中は結構広くて、すでに多くの生徒が来ていた。やはりハッフルパフ生が多いが、レイブンクロー生にグリフィンドール生もそれなりにいた。少ないがスリザリン生もいる。
「あら、めぐみんじゃない。あなたも来てたのね」
「こっち来なよ。ケーキとかもあるよ」
会場を見て回っていると、あるテーブルから声がかかった。そちらを見ると、ラベンダーとパーバティが手招きして座っていた。
「二人とも、もう来てたんですね。ゆんゆん、向こうのテーブルに行きましょう。友達を紹介します」
「う、うん。そうね」
私はゆんゆんに声をかけて二人のいるテーブルに向かった。
「二人とも、紹介します。私の友人のゆんゆんです。拗らせぼっちなので言動が少しおかしいかもしれませんが、仲良くしてあげてください」
「めぐみんに言動がおかしいって言われたくないんだけど。えっと、紅魔ゆんゆんです。めぐみんとは幼馴染です。それで、あの、えっと……よろしくお願いします」
私に続いてゆんゆんが自己紹介をしようとして失敗していた。別に無理に色々なことを言う必要はないというのに、これが人馴れしていないぼっちという生き物ですか。
「私はパーバティ・パチルよ。よろしく。それと敬語はいらないわ」
「私はラベンダー・ブラウン。ゆんゆん、よろしくね。私にも敬語はいらないよ」
そんなゆんゆんに二人は簡単に自己紹介をしていた。何というか、コミュ力の差を見たような気がした。
「パチル……?もしかして、パドマと姉妹だったりする?あの、レイブンクローの一年生の」
「ええ、双子の妹よ。
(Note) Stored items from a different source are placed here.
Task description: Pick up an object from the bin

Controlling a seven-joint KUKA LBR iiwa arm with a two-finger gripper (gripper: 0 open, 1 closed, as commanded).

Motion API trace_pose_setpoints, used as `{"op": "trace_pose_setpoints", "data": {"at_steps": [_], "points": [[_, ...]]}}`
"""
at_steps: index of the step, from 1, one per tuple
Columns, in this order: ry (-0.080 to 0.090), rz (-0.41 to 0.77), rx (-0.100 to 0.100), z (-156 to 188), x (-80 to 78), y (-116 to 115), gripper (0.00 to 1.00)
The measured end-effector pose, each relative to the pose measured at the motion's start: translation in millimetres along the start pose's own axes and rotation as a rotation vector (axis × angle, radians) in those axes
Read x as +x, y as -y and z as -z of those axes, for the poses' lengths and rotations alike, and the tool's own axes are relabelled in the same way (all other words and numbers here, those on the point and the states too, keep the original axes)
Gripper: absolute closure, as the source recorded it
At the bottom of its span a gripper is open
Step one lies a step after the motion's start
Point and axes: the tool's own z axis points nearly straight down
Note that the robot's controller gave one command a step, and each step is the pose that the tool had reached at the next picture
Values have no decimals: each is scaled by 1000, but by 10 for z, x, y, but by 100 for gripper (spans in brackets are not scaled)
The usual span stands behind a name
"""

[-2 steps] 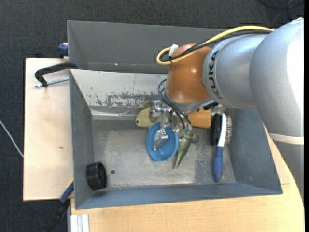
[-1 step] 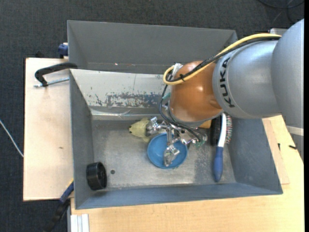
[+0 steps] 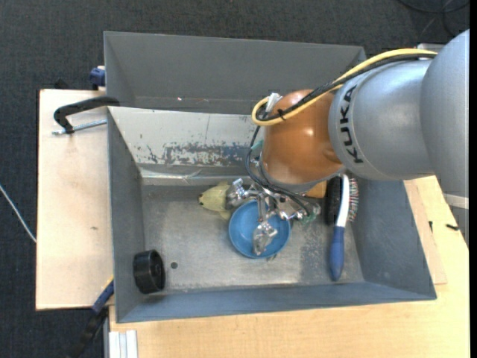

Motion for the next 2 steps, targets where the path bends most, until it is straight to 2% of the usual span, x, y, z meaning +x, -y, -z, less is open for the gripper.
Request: {"op": "trace_pose_setpoints", "data": {"at_steps": [1,2], "points": [[10,420,2,-40,346,8,0],[2,417,-3,-8,305,11,0]]}}
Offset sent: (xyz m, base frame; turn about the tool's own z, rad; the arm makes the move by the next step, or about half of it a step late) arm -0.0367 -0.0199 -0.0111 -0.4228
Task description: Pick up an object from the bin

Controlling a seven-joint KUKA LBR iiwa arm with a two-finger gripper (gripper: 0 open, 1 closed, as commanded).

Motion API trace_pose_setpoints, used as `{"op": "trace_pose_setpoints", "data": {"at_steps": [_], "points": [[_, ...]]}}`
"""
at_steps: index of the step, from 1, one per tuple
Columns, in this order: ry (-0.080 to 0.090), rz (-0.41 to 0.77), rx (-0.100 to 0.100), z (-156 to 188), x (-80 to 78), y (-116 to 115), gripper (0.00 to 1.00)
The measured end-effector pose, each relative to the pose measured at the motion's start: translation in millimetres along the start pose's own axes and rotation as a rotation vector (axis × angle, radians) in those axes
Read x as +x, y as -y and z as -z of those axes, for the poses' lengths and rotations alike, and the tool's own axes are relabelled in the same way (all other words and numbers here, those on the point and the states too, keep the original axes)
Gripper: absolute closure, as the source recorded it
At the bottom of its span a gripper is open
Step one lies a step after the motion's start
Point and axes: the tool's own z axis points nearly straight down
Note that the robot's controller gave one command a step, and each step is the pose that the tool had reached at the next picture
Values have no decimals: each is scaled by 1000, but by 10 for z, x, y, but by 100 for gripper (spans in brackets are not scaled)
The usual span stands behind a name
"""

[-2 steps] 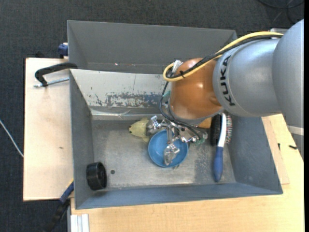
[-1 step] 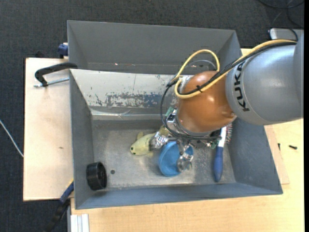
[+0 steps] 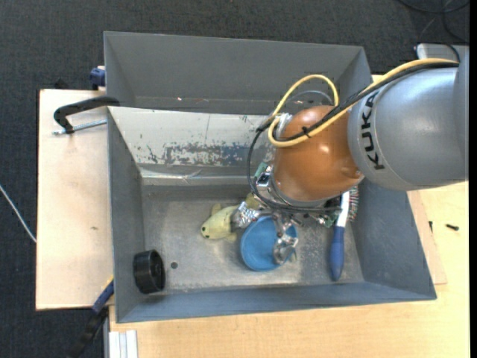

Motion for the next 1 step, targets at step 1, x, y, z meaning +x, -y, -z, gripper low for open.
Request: {"op": "trace_pose_setpoints", "data": {"at_steps": [1], "points": [[-7,1,-8,11,-2,-23,100]]}}
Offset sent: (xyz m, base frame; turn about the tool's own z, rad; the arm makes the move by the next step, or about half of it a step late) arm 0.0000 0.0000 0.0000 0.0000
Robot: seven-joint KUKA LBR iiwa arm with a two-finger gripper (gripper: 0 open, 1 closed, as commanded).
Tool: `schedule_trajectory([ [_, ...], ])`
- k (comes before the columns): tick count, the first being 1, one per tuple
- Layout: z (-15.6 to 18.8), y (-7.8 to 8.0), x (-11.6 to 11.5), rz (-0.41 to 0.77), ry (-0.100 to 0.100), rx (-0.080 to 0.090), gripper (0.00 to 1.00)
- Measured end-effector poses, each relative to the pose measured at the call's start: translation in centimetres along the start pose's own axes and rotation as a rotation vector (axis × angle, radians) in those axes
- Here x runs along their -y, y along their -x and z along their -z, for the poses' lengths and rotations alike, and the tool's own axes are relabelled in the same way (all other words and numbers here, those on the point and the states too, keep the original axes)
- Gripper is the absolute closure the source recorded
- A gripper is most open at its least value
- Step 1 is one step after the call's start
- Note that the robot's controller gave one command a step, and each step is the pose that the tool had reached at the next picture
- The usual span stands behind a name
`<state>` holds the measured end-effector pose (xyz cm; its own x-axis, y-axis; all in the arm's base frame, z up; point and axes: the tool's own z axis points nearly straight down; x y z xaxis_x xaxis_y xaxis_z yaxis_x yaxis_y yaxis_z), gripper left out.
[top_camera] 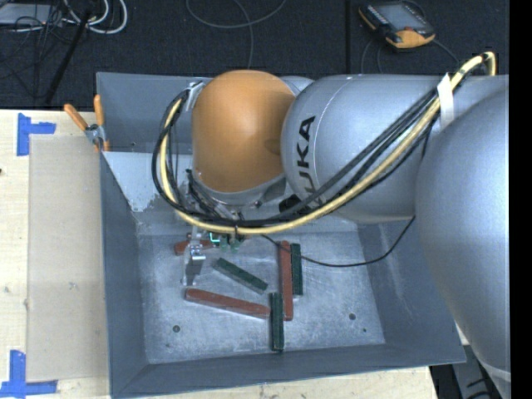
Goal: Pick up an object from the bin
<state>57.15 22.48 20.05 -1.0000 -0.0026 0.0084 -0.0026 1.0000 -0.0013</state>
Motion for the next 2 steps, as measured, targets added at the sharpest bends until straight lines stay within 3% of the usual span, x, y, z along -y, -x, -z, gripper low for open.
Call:
schedule_trajectory([
  [1, 0.5, 0.2, 0.1, -0.004, 0.002, 0.008, 0.0],
  [2, -4.8, 2.8, 2.0, 0.052, 0.003, 0.015, 0.0],
])
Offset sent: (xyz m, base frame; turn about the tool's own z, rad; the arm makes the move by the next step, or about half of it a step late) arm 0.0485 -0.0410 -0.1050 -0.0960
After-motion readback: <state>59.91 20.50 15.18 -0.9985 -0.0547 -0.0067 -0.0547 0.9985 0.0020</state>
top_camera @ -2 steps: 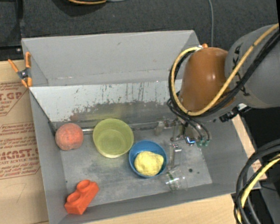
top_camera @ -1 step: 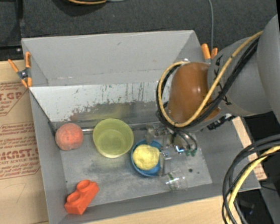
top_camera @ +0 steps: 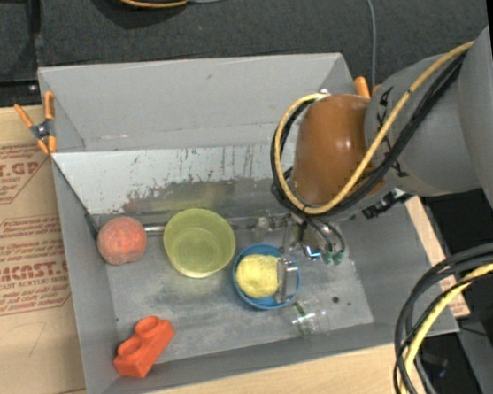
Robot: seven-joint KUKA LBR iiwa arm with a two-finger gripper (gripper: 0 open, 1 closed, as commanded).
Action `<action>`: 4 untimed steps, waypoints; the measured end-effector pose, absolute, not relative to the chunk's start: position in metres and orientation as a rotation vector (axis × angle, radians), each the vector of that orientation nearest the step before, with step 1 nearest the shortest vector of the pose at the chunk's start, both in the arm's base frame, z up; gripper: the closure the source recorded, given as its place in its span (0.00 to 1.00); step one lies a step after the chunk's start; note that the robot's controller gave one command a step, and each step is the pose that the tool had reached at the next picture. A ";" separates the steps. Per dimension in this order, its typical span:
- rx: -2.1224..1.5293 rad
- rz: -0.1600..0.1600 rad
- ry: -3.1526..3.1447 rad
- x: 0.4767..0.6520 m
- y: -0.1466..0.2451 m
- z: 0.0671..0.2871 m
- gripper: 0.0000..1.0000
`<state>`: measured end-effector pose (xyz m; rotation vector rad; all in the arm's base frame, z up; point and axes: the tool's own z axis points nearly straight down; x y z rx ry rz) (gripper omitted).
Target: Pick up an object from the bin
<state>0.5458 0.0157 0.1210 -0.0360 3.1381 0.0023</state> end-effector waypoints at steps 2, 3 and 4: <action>0.051 0.000 3.138 0.544 0.016 0.079 0.00; 0.291 0.013 3.110 0.532 0.008 0.080 1.00; 0.291 0.013 3.110 0.532 0.008 0.080 1.00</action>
Offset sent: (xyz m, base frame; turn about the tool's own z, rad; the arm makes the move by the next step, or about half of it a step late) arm -0.0059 0.0021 -0.0510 0.0556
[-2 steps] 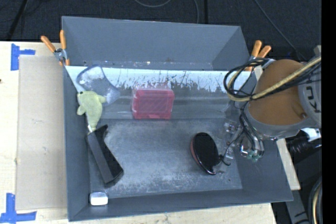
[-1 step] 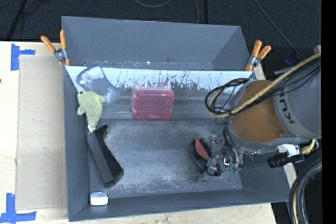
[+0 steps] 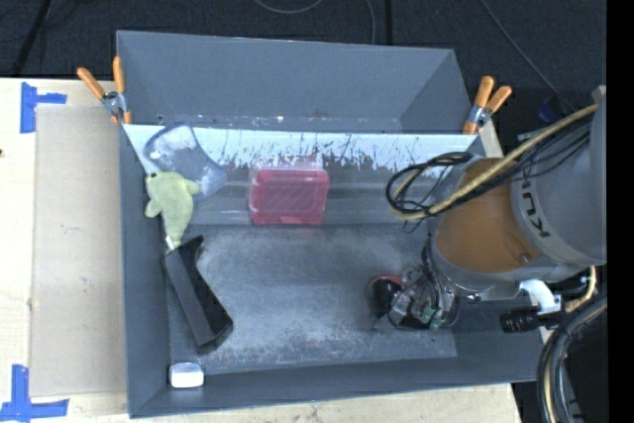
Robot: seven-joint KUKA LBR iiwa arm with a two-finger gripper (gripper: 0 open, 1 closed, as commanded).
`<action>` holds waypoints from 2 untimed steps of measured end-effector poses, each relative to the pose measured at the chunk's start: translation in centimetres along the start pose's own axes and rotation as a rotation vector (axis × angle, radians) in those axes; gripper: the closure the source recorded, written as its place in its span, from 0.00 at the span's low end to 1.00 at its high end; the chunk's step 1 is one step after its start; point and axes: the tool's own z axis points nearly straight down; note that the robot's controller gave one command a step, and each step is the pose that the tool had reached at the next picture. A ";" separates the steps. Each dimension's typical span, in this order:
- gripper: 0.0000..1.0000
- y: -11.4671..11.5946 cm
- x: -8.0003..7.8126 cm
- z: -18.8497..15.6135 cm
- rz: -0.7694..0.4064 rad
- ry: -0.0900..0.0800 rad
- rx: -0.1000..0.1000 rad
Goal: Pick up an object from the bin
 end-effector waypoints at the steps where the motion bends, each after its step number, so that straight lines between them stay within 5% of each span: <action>1: 1.00 -0.2 0.0 -0.3 0.020 0.002 0.002; 2: 1.00 -0.3 0.1 -1.0 0.019 0.006 0.004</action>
Offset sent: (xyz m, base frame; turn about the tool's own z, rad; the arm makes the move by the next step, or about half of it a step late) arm -0.0001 0.0000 0.0654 0.0000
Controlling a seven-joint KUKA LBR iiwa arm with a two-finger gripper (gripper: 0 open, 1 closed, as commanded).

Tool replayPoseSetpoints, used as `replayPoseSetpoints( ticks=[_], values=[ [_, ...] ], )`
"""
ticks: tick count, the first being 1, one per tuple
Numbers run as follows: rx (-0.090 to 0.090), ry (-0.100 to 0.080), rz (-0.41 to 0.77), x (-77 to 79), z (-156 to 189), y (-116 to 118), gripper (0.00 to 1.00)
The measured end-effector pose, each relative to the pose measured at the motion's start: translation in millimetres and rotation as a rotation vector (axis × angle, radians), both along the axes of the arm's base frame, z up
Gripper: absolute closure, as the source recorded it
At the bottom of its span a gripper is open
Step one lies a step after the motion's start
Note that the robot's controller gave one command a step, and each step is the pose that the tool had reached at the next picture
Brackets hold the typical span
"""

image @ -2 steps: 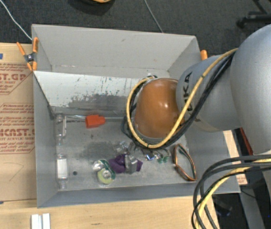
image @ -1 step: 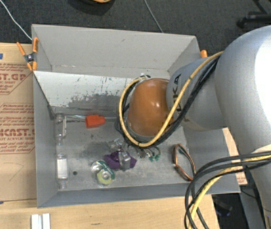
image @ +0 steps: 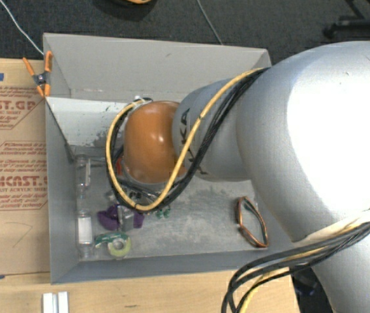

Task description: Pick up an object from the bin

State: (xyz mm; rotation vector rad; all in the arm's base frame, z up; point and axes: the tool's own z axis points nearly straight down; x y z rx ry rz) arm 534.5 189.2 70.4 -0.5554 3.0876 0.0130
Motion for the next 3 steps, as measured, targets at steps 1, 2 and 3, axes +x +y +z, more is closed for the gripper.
replayPoseSetpoints(
  ticks=[1, 2, 3],
  values=[
    [0.000, -0.011, 0.126, 5.0, -0.2, -25.0, 1.00],
    [0.002, -0.004, 0.056, 5.1, -0.4, 4.8, 1.00],
    [0.001, -0.009, 0.088, 4.2, -0.5, 3.4, 1.00]
  ],
)
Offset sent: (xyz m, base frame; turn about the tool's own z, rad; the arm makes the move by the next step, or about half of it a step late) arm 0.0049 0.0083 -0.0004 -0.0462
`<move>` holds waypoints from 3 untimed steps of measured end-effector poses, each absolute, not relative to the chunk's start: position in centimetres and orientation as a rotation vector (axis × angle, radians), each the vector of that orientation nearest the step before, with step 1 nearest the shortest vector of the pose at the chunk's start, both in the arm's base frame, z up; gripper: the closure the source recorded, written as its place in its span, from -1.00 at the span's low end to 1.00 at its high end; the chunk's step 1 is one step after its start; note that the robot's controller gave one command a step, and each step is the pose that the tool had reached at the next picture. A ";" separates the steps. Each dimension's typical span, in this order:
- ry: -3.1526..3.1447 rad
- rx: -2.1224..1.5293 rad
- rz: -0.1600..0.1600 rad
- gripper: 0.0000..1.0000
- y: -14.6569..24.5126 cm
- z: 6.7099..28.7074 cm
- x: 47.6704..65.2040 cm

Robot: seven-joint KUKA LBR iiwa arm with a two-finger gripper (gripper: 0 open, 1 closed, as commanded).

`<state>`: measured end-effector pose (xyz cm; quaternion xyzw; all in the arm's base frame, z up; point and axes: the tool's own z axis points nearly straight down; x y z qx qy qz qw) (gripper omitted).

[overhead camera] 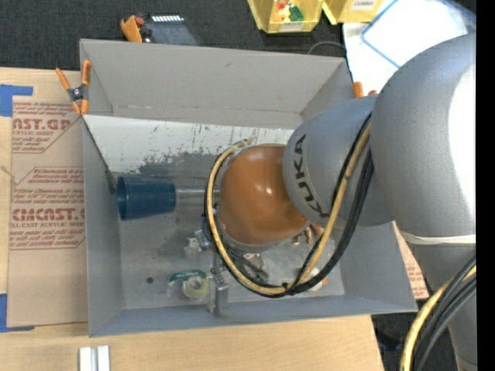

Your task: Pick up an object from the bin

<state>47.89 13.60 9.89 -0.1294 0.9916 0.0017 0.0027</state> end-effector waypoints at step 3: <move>3.109 -0.273 0.012 1.00 13.4 7.1 48.0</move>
Offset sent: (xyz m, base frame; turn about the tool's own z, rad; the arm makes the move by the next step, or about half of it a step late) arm 0.0006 -0.0026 -0.0289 0.0841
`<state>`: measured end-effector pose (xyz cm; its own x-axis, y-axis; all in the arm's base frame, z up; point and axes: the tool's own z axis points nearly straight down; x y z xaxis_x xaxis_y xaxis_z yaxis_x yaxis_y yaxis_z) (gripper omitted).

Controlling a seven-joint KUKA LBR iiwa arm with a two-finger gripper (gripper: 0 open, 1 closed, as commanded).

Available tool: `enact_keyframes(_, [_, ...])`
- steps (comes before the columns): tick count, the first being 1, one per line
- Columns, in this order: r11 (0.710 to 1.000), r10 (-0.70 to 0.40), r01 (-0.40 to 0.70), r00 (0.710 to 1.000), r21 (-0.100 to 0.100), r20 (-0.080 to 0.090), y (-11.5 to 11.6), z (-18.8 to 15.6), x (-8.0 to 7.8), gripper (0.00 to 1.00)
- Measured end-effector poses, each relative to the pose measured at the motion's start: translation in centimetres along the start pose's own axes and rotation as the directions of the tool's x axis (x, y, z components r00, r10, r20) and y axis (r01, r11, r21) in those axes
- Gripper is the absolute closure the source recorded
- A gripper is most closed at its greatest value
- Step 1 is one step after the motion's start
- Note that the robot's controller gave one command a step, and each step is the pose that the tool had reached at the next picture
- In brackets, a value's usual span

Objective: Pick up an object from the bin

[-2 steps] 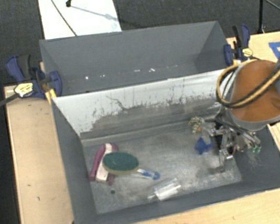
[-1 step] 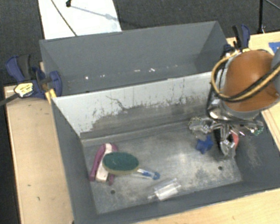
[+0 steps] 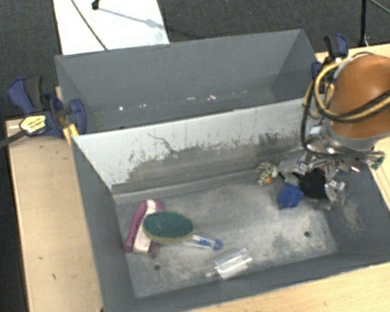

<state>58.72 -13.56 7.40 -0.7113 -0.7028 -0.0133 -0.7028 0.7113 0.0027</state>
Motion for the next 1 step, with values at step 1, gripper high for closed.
enact_keyframes(1, [1.000, 0.030, -0.030, 1.000, 0.006, -0.007, 0.30, 0.06, -0.48, 0.00])
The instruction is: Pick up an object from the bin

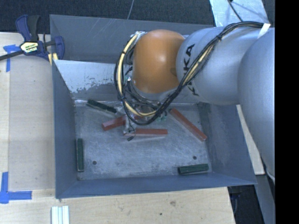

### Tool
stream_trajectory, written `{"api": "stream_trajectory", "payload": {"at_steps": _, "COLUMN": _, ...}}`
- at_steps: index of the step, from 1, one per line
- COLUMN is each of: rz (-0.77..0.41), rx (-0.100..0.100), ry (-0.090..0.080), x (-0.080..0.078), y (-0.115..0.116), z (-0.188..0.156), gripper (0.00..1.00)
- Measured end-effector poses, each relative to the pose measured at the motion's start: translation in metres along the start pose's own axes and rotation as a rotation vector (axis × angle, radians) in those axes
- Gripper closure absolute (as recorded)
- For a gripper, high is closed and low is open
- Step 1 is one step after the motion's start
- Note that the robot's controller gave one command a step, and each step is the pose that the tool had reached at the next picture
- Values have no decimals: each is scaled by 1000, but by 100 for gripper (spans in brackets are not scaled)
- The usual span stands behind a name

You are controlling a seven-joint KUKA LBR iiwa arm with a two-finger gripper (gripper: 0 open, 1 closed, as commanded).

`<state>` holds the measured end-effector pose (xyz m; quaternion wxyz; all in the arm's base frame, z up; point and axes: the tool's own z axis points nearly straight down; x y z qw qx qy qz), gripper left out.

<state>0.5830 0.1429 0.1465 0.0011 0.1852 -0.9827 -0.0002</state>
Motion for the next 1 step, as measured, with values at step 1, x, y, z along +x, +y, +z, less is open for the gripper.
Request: {"api": "stream_trajectory", "payload": {"at_steps": 1, "rz": 24, "rx": 2, "ry": -14, "x": -6, "y": 7, "z": -69, "gripper": 100}}
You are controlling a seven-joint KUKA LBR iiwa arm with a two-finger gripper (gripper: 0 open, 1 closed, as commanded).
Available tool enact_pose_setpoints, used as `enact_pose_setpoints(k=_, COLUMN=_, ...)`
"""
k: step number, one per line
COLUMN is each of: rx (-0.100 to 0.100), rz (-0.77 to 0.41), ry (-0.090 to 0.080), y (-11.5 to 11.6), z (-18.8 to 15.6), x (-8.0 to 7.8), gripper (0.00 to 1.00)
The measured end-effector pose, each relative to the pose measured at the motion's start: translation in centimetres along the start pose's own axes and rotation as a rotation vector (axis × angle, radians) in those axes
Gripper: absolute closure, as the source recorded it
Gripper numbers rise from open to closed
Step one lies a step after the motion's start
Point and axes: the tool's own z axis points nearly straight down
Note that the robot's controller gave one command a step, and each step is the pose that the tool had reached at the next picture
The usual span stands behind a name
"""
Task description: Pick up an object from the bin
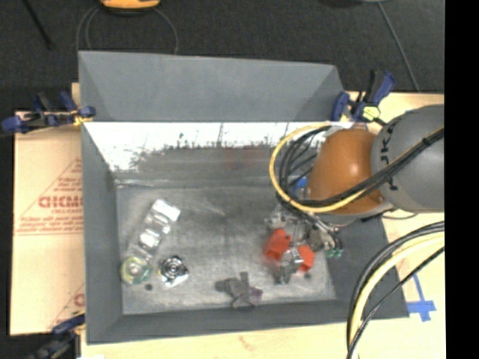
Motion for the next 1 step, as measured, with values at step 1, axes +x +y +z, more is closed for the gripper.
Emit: enact_pose_setpoints(k=1, rx=0.000, rz=-0.176, ry=0.001, y=-4.33, z=-0.17, x=-2.29, gripper=0.00)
友達?」
「うん、同室なの。いつもよくしてもらってるわ」
「そう。妹と仲良くしてもらってありがとうね」
そんなことを考えていると、パーバティとゆんゆんはそんなことを話していた。そういえばパーバティの妹とゆんゆんは同室でしたね。
「ところでゆんゆん、あなた今好きな人とかっている?」
パーバティとゆんゆんが話していると、ラベンダーが唐突にそんなことをゆんゆんに聞いた。
「え!?い、いや、いないけど」
「ラベンダー、何であなたはそうやって会ってすぐの人にそんなこと聞くのよ」
「女の子が仲良くなる手っ取り早い話題は恋バナだもの。そうだゆんゆん、この子はあのハリー・ポッターが好きなのよ。ミーハーよね」
「そうなの?ハリーってあのメガネの黒髪の子よね」
「前から違うって言ってるじゃない、ラベンダー。ゆんゆん、この子の言うことを信じちゃダメよ」
「そうは言ったって、前にクィディッチの時に自分のことを恋する乙女だって言ってたじゃない」
「そうなの?私は初恋もまだなのに、パーバティは大人なのね」
「恋する乙女という表現はどちらかというと少女的ですよ、ゆんゆん。どちらにせよパーバティがハリーのことを好きなのには変わりありませんが」
「めぐみんにゆんゆんまで……」
私たちがパーバティの反応を見て年相応の少女らしく楽しんでいると、パーバティが言った。
「いつも私ばっかりじゃない。たまには私じゃなくてラベンダー……は喜んで喋りそうね。そう、めぐみんの恋バナなんて新鮮で面白いんじゃないかしら」
パーバティはそう言って、私に話の流れを差し向けた。
「いいわね、それ。ほらめぐみん、吐いちゃいなさいよ。年頃の女の子なんだから浮いた話の一つや二つあるでしょ?」
「私もめぐみんのそういう話は気になるわね」
「というわけでめぐみん、観念しなさい」
そんなパーバティの言葉に乗る二人と、二人を見て勝ち誇った顔でこちらを見てくるパーバティ。いや、そんな顔で見られてもそんな話なんてないのですが。
「残念ながら私はそのような話のネタは持ってなくてですね」
「じゃあ好みは?男の人の好みくらいあるでしょ?」
「さあ、洗いざらいぶちまけなさい。精一杯恥ずかしがらせてやるわ」
私の言葉にそう被せてくる二人と目を輝かせてワクワクしているゆんゆん。というかパーバティは復讐する気満々ですか。
「好みと言っても普通ですよ。甲斐性のあるお金持ちで浮気もせず、常に上を目指して日々努力を怠らない誠実で真面目な人です」
「「「うわぁ……」」」
私がそう言うと、三人は口を揃えてそんな声を漏らした。
「夢がないわね。なんというか、11歳なのに甲斐性を考えてるところとか小生意気な雰囲気があるわ」
「そんな人いないわよ。もっと現実見よ?」
「めぐみんが苦労してるのは知ってるけど、友達同士の恋バナの好みに経済事情を入れるのはどうかと思う」
うるさいですね。こちとら現代社会で一日二食で両方ザリガニ定食というメニューを経験したことがあるのです。四の五の言ってる余裕なんてないのですよ。というかラベンダーにこの分野の話で現実を見ろと言われたのは割とショックなのですが。一番現実見てなさそうなのに。
「めぐみんったら欲張りね。でも安心して、我がハッフルパフ寮にちょうどそんな人がいるわよ」
三人が私の好みに辟易しているなか、後ろから声をかけてくる人がいた。振り向くと、そこにはハンナが立っていた。
「え、そんな人がいるのですか?」
「自分で言っておいてそれはどうなのよ。まあいいわ、連れてきてあげる」
そう言ってハンナは他のテーブルへと駆けて行った。